Many small business owners question why they should be opposed to the current proposal to increase the minimum wage by $3 to $11 an hour in Massachusetts. Some say they pay much more than the minimum wage. Some believe a “living wage” should be mandated so families can afford to live. If you don’t have lower wage, hourly, part-time or seasonal employees you may not understand the implications. Here are the reasons why you should be asking for a more moderate minimum wage increase, and why it should be coupled with other off-setting reductions in the costs of employing people in the Commonwealth, such as UI Reform.
Who is affected? Big union messaging would lead you to believe that minimum wage earners are struggling to support a family. In fact, there are 62,000 minimum wage workers out of 3.2 million employed in Massachusetts and only 17,000 are principal wage earners. The largest segment of minimum wage earners are teenagers, not heads of households. And, in part because of the minimum wage, teen employment in MA has dropped to 26.8% in 2012 vs. 53% in 1999. Other minimum wage workers include college students, retirees, and secondary wage earners working part-time to supplement the family income while perhaps raising children at home. Many minimum wage earners will keep their jobs and benefit from a higher minimum wage, but others will have fewer opportunities as the number of jobs decline. NFIB’s economic study concludes a minimum wage increase to $11.00 per hour indexed to inflation (as passed in the State Senate) will cause the state to lose not less than 50,000 jobs over the next decade depending on the rate of inflation. The state will forego more than $40 billion in economic activity even taking into account that minimum wage workers will likely spend the increased wages in the economy. These lost jobs are entry level jobs for young, minority, disabled, and inexperienced workers – just the people we are purporting to help with an increased minimum wage. (Bill Gates: If you make work more expensive than technology, jobs can suffer).
When wages increase and revenue does not, something has to give. Owners could increase prices, but consumers can go elsewhere for lower prices. Owners could reduce employment but customers can go elsewhere for better service. Other states in our region have raised their state minimum wage, but nowhere close to the MA $11 proposal. NY and CT will increase their minimum wages to $9 per hour in 2015. In addition, MA law requires some retailers to pay premium pay of time and a half on Sunday. Thus the minimum wage would be $16.50 on Sunday in MA and only $7.25 in New Hampshire.
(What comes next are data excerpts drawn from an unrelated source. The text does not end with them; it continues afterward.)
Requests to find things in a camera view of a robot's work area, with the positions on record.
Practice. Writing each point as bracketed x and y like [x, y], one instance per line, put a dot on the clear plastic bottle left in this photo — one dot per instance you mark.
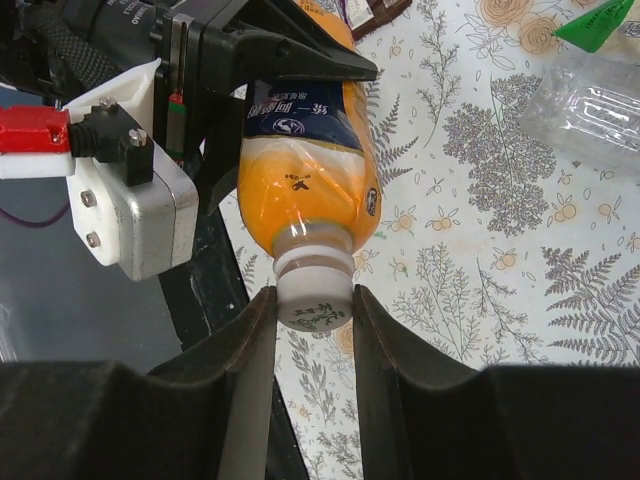
[588, 105]

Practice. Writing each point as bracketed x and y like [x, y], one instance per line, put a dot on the floral table mat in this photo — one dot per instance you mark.
[491, 246]

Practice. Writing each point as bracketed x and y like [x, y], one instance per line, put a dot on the white green printed cap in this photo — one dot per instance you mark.
[314, 299]

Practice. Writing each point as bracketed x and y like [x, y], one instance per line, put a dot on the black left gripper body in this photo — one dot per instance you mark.
[201, 62]

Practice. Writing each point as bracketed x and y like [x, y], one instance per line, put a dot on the orange milk tea bottle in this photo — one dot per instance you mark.
[308, 189]

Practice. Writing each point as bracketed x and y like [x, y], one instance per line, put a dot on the green chips bag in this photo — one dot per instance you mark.
[611, 31]

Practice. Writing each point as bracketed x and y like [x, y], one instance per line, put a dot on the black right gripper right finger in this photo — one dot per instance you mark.
[424, 415]

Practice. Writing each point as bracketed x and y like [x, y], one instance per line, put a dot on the brown chocolate bar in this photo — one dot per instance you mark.
[366, 16]

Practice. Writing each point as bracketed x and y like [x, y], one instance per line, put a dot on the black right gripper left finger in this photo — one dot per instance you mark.
[204, 414]

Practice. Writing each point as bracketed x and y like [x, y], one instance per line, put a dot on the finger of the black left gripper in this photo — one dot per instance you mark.
[218, 173]
[278, 40]

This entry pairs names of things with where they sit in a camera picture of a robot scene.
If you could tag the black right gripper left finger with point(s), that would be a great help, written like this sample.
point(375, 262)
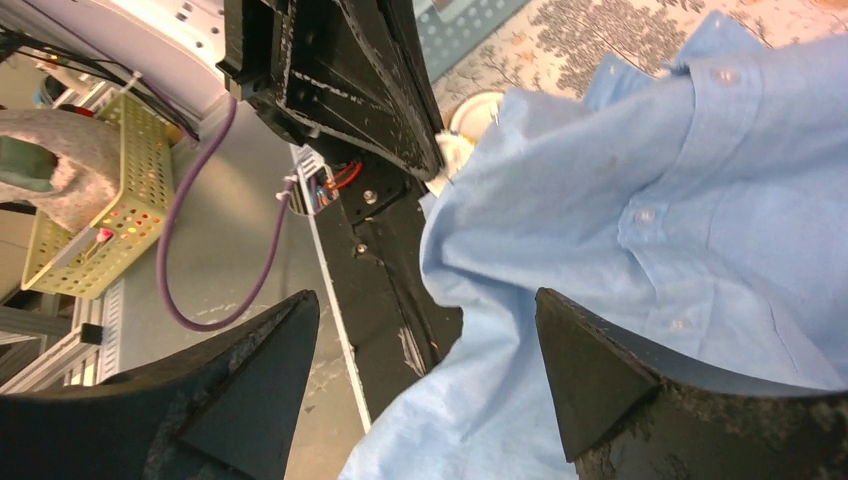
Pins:
point(224, 408)

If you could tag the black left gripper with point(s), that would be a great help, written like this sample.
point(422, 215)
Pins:
point(353, 70)

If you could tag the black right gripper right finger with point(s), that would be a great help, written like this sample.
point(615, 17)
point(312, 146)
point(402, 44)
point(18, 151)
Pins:
point(629, 408)

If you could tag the light blue button shirt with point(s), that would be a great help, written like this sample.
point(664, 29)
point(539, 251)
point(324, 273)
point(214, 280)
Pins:
point(705, 210)

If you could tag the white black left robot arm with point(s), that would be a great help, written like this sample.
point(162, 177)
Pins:
point(175, 45)

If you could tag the light blue plastic basket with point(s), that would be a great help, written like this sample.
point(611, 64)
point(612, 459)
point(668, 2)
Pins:
point(448, 30)

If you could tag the floral patterned table mat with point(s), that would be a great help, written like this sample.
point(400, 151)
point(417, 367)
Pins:
point(556, 46)

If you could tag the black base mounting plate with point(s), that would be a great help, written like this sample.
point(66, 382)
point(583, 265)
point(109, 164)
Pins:
point(370, 239)

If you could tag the yellow-green perforated basket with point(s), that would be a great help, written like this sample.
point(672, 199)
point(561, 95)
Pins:
point(85, 264)

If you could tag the grey fuzzy cloth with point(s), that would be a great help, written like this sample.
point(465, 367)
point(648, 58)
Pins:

Why Should You Care? Higher minimum wage means higher costs for consumers. In addition, taxes, health insurance premiums, and college tuition will increase as those industries will be greatly affected by a minimum wage increase. For example, low wage workers are prevalent in home health care and day care, hospitals, universities, and government, especially government contracts.
We have a long tradition of viable main streets across New England. With a higher minimum wage, small businesses will struggle to shift increased costs elsewhere while maintaining competitive prices with larger competitors. If we want small stores and restaurants on our Main Streets, we can’t price them out of existence.
We need to save teen summer and after school jobs as an important learning and social experience. Learning to arrive at a job on time, properly attired, work with others, receive a regular pay check, realize how much goes to taxes, and budget the remainder are important lessons. Thirty states have training wages for the first few months of employment.
Massachusetts employers have been seeking relief from some of the highest unemployment insurance taxes in the nation for more than two decades. UI taxes are high because MA is a high wage state AND because our benefits are generous – MA is the only state that funds 30 weeks of benefits, all other states offer 26 weeks of benefits or less – AND because our eligibility standards are easily satisfied – attachment to the workforce requirements are the shortest in the nation. While changes in UI will not come close to balancing the costs to small businesses associated with a higher minimum wage, real UI reform is important to the MA business climate and it will not happen unless it is tied to the minimum wage bill.
Where do we stand? NFIB opposes an increase in the minimum wage. We are also politically realistic. We want a minimum wage that is competitive with surrounding states. We oppose putting the minimum wage on autopilot by indexing it to inflation. We support relief for retailers from the anachronistic provision of automatic time and a half on Sunday. We support a training wage to help reduce teen unemployment. We support a tip credit that does not harm small restaurants. We support reform of our loophole filled unemployment insurance qualification standards to reduce the cost of creating a job.